Better Model Since the data follow the underlying assumptions, but with a uniform distribution rather than a normal distribution, we would still like to characterize C by a typical value plus or minus a confidence interval. In this case, we would like to find a location estimator with the smallest variability.

The bootstrap plot is an ideal tool for this purpose. The following plots show the bootstrap plot, with the corresponding histogram, for the mean, median, mid-range, and median absolute deviation.

Bootstrap Plots
Mid-Range is Best From the above histograms, it is obvious that for these data, the mid-range is far superior to the mean or median as an estimate for location.

Using the mean, the location estimate is 0.507 and a 95% confidence interval for the mean is (0.482,0.534). Using the mid-range, the location estimate is 0.499 and the 95% confidence interval for the mid-range is (0.497,0.503).

Although the values for the location are similar, the difference in the uncertainty intervals is quite large.

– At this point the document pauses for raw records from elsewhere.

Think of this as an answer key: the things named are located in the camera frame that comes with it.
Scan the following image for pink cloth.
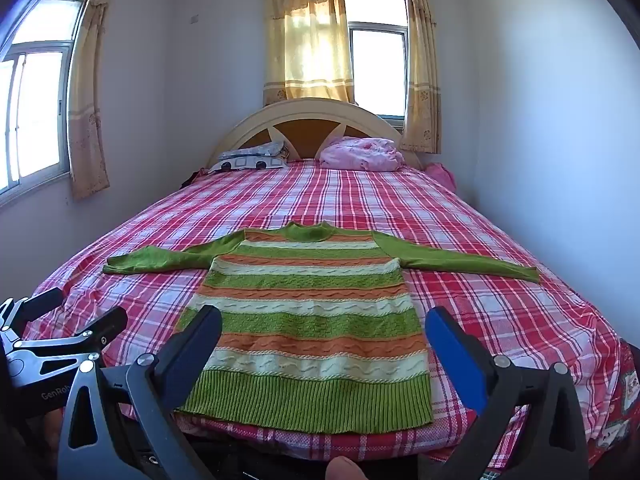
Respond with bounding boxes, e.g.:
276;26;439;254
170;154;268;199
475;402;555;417
425;162;458;191

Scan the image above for white patterned pillow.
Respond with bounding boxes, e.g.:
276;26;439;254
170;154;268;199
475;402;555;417
208;141;291;174

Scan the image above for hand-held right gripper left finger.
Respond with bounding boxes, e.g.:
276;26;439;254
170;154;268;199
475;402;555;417
57;305;223;480

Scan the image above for sliding glass window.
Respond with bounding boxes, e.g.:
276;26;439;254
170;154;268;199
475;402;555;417
344;0;407;130
0;0;93;207

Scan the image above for green orange striped knit sweater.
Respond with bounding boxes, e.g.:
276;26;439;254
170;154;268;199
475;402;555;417
102;221;542;435

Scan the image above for yellow curtain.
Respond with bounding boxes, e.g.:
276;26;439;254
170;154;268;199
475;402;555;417
400;0;443;155
263;0;355;107
67;0;119;200

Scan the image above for red plaid bed sheet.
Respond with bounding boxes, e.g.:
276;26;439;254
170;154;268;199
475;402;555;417
22;157;626;468

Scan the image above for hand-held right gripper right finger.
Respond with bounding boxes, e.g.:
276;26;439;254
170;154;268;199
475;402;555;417
425;306;590;480

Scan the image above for person's right hand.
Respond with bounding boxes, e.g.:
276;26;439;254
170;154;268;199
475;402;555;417
326;456;368;480

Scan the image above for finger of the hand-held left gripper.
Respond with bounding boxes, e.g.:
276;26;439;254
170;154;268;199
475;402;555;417
15;306;128;361
0;287;64;331

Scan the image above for pink pillow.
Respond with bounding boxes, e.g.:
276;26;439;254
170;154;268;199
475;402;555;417
320;136;406;171

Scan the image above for red patterned quilt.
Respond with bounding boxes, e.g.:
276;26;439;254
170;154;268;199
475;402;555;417
590;340;640;467

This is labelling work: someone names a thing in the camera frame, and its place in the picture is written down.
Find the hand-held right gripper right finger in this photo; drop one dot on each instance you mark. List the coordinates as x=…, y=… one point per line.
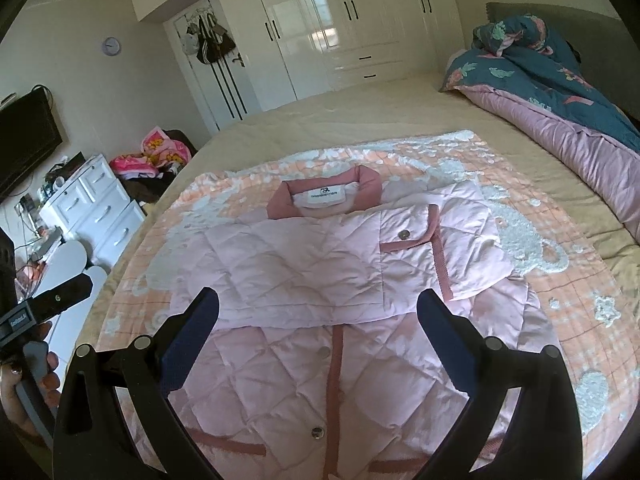
x=445, y=341

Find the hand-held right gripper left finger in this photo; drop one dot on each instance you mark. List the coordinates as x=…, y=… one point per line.
x=192, y=341

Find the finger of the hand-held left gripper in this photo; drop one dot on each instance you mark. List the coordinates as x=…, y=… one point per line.
x=65, y=297

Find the pink quilted jacket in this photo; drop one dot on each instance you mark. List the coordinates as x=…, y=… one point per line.
x=300, y=260

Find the person's left hand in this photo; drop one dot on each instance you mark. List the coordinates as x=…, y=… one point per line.
x=51, y=364

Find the white rounded chair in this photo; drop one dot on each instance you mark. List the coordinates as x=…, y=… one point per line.
x=70, y=255
x=75, y=325

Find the white chest of drawers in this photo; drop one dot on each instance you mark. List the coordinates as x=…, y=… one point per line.
x=95, y=210

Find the dark brown chair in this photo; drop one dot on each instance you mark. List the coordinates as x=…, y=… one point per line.
x=145, y=187

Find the small black box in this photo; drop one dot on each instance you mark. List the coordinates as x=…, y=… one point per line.
x=75, y=160

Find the orange plaid fleece blanket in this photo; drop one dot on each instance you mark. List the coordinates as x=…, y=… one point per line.
x=550, y=240

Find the black television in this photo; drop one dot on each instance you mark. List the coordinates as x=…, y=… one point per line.
x=25, y=140

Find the pink cartoon print cloth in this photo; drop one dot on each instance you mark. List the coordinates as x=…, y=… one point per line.
x=160, y=150

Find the bed with beige sheet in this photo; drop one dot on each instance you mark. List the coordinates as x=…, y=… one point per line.
x=350, y=115

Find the teal floral duvet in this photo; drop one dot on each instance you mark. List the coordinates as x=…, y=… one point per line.
x=550, y=110

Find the white striped door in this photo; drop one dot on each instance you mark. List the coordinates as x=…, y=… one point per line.
x=235, y=90

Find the white hanging hat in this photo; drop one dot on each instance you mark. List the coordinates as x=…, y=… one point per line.
x=190, y=42

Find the black striped hanging bag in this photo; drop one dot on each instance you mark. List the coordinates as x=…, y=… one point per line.
x=207, y=45

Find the dark hanging bag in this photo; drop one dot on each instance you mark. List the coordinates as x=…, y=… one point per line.
x=226, y=40

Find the glossy white wardrobe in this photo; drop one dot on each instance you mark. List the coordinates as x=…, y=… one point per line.
x=310, y=35

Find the round wall clock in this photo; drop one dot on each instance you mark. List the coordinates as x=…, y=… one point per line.
x=111, y=46

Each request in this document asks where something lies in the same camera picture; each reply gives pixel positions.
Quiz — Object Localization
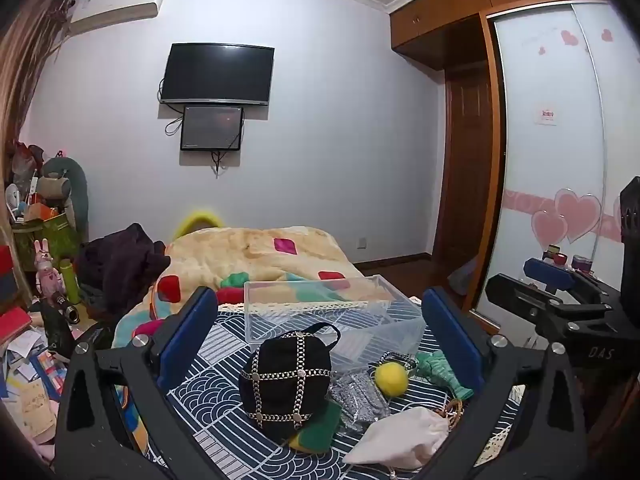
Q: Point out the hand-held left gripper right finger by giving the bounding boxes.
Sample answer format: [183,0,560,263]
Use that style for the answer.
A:
[405,286,590,480]

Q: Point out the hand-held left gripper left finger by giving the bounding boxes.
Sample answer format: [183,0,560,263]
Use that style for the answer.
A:
[54,286,236,480]

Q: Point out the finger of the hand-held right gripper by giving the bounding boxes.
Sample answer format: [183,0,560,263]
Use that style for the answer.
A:
[524,258,621,307]
[486,273,614,334]

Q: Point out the clear plastic storage box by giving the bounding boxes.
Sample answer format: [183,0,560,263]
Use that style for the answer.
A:
[243,275,427,362]

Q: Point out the black bag with metal chains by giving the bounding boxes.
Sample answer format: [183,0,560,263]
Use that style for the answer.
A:
[240,323,342,444]

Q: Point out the green plush lobster toy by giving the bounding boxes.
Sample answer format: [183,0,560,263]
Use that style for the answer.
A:
[414,351,474,401]

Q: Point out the grey cloth bag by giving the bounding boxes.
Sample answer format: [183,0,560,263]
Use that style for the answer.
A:
[446,259,482,303]

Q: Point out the yellow felt ball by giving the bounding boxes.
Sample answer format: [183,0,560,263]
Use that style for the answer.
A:
[375,362,410,396]

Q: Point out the beige blanket with coloured patches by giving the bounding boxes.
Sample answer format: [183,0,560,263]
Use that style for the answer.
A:
[112,225,397,352]

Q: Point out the pile of dark clothes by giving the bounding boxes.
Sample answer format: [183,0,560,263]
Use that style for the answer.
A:
[74,222,172,312]

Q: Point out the white sliding wardrobe door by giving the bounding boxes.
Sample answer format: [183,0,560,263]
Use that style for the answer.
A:
[462,1,640,333]

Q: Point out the yellow green cushion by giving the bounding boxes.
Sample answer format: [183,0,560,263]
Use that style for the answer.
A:
[171,209,227,239]

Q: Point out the silver sequin pouch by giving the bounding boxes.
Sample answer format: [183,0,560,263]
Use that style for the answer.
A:
[329,372,392,434]

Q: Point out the black flashlight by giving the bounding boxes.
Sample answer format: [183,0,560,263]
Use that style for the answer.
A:
[51,292,81,325]

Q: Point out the brown wooden door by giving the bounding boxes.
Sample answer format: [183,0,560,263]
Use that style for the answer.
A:
[442,66,502,262]

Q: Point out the green cylindrical bottle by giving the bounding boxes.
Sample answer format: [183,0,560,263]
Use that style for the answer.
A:
[59,258,81,304]

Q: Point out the pink rabbit figurine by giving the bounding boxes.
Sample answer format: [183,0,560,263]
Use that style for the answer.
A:
[34,238,64,302]

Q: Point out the green and yellow felt pad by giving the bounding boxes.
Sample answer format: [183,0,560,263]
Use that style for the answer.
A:
[287,400,344,456]

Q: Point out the green cardboard box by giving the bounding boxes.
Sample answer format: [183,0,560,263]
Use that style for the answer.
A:
[12,214,82,283]

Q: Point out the pile of papers and books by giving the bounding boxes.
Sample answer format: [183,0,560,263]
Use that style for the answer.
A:
[0,329,70,457]

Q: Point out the red book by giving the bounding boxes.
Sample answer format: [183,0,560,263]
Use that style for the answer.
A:
[0,307,33,347]

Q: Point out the grey green plush pillow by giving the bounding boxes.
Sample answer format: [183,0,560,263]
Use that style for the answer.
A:
[41,157,89,232]

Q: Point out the wooden overhead cabinet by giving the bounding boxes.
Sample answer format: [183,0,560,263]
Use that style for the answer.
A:
[389,0,607,72]

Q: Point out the brown curtain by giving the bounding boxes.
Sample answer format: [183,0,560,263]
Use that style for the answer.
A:
[0,0,77,171]

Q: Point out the white air conditioner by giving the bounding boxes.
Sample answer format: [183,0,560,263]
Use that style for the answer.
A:
[69,0,167,37]

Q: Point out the dark metal keychain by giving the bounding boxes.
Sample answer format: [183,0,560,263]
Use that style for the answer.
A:
[379,352,419,369]

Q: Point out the brown woven ring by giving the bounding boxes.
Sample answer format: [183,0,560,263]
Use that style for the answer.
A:
[434,397,466,429]

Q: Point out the pale pink drawstring pouch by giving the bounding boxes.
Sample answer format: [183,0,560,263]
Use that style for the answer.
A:
[342,406,451,471]

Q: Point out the small wall-mounted monitor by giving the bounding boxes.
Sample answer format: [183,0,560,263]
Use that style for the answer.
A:
[180,104,245,153]

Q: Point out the black monitor cable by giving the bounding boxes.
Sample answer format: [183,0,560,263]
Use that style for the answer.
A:
[157,77,184,137]

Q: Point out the wall-mounted black television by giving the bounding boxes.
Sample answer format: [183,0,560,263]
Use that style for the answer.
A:
[159,42,275,107]

Note that in the case of a uniform distribution it is known theoretically that the mid-range is the best linear unbiased estimator for location. However, in many applications, the most appropriate estimator will not be known or it will be mathematically intractable to determine a valid condfidence interval. The bootstrap provides a method for determining (and comparing) confidence intervals in these cases.